En 1949, Ruth épouse l’architecte Albert Lanier rencontré au collège. Ils s’installent à San Francisco, où ils pensent avoir un meilleur accueil en tant que couple interracial, et auront six enfants.

Ruth Asawa et Albert Lanier collaborent pendant soixante ans, entre autres sur les projets de fontaines ou de bâtiments scolaires.
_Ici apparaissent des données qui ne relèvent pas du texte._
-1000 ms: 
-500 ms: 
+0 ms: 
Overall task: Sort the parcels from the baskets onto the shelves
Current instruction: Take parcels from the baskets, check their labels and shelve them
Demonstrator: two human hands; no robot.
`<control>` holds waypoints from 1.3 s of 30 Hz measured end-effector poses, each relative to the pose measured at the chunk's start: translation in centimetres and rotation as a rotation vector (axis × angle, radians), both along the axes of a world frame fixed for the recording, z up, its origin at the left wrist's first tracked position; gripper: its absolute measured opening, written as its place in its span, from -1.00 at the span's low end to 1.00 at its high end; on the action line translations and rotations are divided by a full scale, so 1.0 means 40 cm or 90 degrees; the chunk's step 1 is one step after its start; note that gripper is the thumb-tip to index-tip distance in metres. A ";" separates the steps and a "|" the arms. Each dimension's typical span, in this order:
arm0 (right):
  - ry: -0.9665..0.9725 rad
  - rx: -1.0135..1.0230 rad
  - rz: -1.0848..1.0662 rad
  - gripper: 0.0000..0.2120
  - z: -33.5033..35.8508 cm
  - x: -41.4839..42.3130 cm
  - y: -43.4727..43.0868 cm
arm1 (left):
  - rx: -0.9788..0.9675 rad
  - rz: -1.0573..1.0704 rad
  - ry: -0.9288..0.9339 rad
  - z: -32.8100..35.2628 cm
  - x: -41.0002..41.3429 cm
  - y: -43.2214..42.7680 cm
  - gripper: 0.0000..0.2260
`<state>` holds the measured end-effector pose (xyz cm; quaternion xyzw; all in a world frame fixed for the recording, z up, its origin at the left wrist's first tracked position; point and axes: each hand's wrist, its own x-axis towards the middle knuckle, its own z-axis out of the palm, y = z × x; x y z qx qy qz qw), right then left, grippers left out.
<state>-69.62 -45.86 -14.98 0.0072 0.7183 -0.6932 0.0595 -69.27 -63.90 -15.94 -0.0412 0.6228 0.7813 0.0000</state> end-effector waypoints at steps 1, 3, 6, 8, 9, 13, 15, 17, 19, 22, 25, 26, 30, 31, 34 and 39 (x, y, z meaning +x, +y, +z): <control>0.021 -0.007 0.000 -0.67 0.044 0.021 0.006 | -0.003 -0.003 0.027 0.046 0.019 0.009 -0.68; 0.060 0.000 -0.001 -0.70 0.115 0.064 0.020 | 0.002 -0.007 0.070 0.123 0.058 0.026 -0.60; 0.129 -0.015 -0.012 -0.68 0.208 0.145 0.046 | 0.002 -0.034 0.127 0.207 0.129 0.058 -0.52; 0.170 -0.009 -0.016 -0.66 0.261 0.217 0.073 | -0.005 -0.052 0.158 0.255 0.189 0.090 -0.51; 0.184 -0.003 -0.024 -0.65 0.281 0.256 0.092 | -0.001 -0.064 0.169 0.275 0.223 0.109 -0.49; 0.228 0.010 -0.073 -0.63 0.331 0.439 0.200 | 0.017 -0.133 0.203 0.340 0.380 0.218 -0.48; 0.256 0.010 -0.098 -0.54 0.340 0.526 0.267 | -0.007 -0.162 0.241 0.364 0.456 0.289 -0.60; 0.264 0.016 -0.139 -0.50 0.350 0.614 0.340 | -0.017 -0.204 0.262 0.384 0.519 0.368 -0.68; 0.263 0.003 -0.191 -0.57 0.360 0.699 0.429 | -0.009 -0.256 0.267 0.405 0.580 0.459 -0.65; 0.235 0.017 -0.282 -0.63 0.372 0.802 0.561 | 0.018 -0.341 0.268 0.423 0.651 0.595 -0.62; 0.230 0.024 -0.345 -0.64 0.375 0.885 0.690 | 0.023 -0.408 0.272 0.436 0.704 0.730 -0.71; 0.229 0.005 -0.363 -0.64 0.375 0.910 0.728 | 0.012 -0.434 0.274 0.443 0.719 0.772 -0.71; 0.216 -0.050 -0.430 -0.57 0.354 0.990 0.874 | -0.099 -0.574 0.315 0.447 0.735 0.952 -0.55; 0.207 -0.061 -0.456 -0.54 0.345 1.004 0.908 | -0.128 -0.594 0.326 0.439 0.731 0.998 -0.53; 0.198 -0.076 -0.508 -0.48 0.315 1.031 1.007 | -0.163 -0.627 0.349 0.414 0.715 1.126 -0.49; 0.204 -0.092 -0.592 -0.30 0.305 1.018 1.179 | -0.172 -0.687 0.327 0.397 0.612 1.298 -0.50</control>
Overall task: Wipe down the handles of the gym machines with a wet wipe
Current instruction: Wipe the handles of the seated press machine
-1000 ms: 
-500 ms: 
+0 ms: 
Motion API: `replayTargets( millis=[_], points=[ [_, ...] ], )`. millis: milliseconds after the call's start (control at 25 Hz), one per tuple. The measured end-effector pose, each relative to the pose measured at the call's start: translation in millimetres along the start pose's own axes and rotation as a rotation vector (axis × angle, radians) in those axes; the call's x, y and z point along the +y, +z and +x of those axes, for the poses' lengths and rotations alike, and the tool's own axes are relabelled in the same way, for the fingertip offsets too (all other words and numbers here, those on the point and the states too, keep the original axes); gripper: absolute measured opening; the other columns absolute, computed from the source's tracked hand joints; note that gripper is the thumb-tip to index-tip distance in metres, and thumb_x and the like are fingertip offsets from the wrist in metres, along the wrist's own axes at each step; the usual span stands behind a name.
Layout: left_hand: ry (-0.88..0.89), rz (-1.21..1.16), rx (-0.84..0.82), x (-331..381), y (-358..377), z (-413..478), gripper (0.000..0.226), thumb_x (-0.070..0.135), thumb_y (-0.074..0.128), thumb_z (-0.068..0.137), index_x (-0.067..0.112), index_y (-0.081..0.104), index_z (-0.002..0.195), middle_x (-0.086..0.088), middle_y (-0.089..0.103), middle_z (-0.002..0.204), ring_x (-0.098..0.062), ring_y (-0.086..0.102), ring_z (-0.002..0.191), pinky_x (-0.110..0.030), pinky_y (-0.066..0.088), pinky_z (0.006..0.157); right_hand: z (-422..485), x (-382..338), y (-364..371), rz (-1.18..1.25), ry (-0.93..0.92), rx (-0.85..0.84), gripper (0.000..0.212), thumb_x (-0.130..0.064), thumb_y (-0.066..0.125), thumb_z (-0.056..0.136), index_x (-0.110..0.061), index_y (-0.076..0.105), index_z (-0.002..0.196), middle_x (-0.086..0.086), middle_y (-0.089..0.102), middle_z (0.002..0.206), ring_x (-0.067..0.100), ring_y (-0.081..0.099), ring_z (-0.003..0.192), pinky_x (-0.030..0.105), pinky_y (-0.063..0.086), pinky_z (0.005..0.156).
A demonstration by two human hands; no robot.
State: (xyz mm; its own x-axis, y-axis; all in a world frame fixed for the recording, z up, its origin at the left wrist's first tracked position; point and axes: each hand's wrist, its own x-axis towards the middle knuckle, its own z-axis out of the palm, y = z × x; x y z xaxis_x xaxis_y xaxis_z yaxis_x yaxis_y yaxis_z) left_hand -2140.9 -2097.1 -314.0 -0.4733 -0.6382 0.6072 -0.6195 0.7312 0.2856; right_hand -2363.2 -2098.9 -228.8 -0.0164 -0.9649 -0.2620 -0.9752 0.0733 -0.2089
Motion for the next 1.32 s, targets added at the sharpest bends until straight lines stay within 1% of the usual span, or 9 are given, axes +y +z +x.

Dès 1953, elle enchaîne les expositions aux Etats-Unis et on la sollicite pour des créations d’art public. Comme Aurora, une de ses fontaines. Celle-ci est bien sûr inspirée de l’origami.
Entre 1968 et 2002, Ruth Asawa co-fonde, avec des parents d’élèves, l’école The Alvarado Arts Workshop. Elle y exprime sa propre pédagogie, basée sur son expérience personnelle : les enfants se développent en tant que penseurs créatifs en pratiquant art et jardinage. Dès 1973, elle contribue au festival annuel MADDS, qui promeut la musique, l’art plastique, la danse, le théâtre et la science pour la jeunesse. Un an plus tard elle est membre de la commission instaurée par le président Jimmy Carter sur le « rôle des arts ». En 1982, elle fonde une école publique d’art (SOTA) à proximité des grands centres culturels de San Francisco qui est renommée Ruth Asawa SF School of the Arts en 2010.
« I hold no hostilities for what happened; I blame no one. Sometimes good comes through adversity. I would not be who I am today had it not been for the Internment, and I like who I am. » a-t-elle dit soixante ans plus tard au sujet de l’internement et de la discrimination qu’a subi sa famille. Elle oeuvra d’ailleurs au mémorial de l’internement des japonais américains à San José..

Les conditions d’internement de Ruth Asawa et des japonais américains en 1942 furent spécialement difficiles. Et actuellement, comment sont reçus les migrants, accueil ou enfermement?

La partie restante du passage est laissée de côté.